- [SOURCE MATERIAL]
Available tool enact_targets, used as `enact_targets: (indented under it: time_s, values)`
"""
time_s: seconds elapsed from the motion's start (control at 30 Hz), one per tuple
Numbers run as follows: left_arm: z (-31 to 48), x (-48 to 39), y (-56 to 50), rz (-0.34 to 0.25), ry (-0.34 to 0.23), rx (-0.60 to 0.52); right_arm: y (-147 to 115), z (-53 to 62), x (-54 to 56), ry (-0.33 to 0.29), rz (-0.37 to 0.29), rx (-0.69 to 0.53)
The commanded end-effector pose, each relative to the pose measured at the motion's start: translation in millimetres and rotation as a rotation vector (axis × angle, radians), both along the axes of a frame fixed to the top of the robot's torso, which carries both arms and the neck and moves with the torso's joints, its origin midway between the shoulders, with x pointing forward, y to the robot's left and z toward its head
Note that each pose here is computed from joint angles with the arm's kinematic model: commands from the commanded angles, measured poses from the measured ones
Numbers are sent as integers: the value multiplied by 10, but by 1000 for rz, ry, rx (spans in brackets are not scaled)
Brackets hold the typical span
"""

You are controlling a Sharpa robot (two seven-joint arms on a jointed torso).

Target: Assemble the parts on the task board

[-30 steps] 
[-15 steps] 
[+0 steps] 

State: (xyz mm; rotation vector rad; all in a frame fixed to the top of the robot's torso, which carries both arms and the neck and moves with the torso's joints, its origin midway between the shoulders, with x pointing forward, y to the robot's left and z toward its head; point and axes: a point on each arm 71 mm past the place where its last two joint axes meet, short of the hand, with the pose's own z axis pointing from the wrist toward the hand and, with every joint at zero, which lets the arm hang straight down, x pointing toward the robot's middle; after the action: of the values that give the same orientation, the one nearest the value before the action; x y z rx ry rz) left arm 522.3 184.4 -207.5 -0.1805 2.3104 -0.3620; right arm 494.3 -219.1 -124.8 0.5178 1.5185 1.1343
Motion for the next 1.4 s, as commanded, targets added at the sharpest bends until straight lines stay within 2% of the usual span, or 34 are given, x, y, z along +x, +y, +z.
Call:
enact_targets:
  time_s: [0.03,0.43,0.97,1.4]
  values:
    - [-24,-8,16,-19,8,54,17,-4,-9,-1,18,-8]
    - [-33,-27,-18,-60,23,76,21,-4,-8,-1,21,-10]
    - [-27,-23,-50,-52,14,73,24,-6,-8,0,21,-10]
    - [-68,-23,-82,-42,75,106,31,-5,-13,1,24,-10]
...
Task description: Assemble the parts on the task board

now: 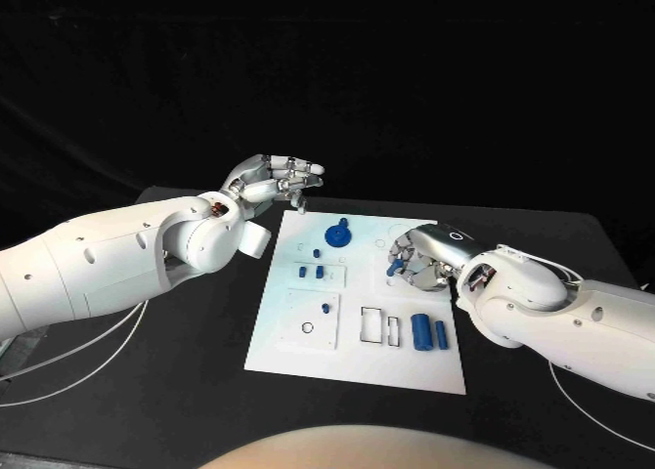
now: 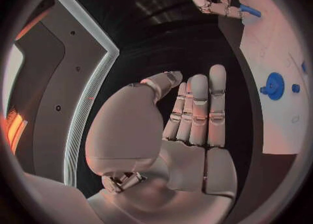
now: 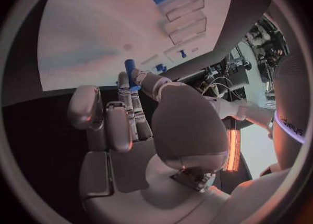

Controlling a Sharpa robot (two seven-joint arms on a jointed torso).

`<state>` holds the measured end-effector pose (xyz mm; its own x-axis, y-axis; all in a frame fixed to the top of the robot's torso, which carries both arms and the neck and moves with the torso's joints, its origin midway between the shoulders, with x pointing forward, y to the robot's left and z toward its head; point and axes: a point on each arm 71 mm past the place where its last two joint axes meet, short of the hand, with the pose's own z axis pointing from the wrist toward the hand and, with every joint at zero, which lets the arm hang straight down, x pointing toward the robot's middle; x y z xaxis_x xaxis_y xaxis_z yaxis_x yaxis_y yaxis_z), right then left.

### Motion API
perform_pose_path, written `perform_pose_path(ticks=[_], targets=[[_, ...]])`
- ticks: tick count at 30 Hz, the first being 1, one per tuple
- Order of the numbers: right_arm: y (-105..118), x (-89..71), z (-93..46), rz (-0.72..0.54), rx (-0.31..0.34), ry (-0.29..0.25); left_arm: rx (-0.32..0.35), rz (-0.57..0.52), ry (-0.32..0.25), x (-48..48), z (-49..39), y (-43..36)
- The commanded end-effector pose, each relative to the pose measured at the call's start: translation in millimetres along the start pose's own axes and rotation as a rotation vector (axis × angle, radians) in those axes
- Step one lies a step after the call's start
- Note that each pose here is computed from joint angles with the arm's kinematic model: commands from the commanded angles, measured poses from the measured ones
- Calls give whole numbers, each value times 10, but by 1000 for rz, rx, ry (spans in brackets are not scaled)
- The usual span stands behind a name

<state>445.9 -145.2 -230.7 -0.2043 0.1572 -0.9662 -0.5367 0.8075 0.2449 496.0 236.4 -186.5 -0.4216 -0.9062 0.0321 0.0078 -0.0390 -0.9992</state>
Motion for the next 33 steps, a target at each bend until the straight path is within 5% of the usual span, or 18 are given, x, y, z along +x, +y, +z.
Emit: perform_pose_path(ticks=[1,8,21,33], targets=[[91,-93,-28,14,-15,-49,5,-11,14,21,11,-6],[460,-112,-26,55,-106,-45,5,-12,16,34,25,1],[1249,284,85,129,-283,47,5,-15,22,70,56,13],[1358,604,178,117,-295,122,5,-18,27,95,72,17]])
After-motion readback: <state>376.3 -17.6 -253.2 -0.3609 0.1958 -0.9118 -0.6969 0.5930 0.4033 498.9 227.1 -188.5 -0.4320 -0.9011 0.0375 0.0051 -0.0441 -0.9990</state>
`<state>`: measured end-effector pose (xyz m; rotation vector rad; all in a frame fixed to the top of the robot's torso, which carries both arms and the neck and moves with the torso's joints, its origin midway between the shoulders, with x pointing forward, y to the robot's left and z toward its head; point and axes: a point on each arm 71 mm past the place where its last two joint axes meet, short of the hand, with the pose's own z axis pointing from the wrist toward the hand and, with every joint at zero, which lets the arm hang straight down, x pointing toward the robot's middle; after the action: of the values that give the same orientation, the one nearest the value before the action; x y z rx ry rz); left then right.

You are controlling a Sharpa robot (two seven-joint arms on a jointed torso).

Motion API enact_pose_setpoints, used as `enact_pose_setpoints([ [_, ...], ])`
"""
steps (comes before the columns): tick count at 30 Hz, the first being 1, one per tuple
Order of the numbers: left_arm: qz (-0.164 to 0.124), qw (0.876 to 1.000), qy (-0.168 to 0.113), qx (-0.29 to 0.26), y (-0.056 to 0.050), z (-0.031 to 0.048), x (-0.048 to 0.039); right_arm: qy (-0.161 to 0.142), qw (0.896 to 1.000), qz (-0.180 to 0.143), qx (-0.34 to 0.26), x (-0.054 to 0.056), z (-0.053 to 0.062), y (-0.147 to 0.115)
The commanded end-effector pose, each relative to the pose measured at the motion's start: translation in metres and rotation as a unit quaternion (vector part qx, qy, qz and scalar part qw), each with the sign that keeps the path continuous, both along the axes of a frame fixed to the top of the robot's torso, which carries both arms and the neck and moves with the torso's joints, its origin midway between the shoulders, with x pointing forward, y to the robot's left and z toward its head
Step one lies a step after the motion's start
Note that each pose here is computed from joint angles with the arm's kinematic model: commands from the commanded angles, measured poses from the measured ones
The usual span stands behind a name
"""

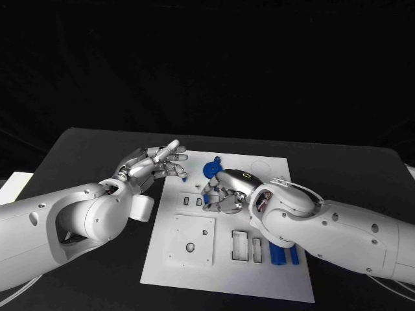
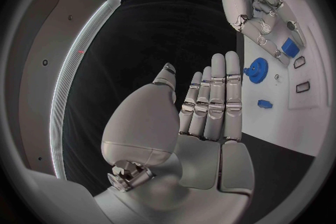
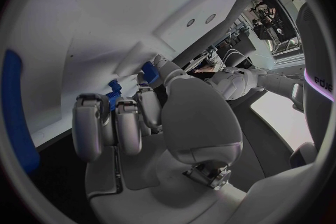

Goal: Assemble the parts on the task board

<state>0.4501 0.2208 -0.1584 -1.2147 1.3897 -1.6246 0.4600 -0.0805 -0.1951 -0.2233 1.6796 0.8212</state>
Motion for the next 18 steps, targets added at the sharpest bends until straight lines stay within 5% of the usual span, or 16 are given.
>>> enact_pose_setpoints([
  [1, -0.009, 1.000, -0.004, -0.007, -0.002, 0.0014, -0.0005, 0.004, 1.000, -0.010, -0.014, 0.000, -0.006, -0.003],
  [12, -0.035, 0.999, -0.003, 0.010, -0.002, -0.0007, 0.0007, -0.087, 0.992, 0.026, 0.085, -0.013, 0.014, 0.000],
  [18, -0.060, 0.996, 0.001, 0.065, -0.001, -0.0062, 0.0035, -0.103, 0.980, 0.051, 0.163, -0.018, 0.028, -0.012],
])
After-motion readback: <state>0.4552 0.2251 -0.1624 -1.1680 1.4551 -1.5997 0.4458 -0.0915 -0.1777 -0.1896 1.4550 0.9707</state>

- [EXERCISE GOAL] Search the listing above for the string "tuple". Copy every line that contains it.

- [OUTPUT BELOW]
time_s: seconds elapsed from the motion's start (control at 30 Hz), one per tuple
- ticks: tick count at 30 Hz, the first being 1, one per tuple
steps (comes before the columns): tick count at 30 Hz, the first being 1, one per tuple

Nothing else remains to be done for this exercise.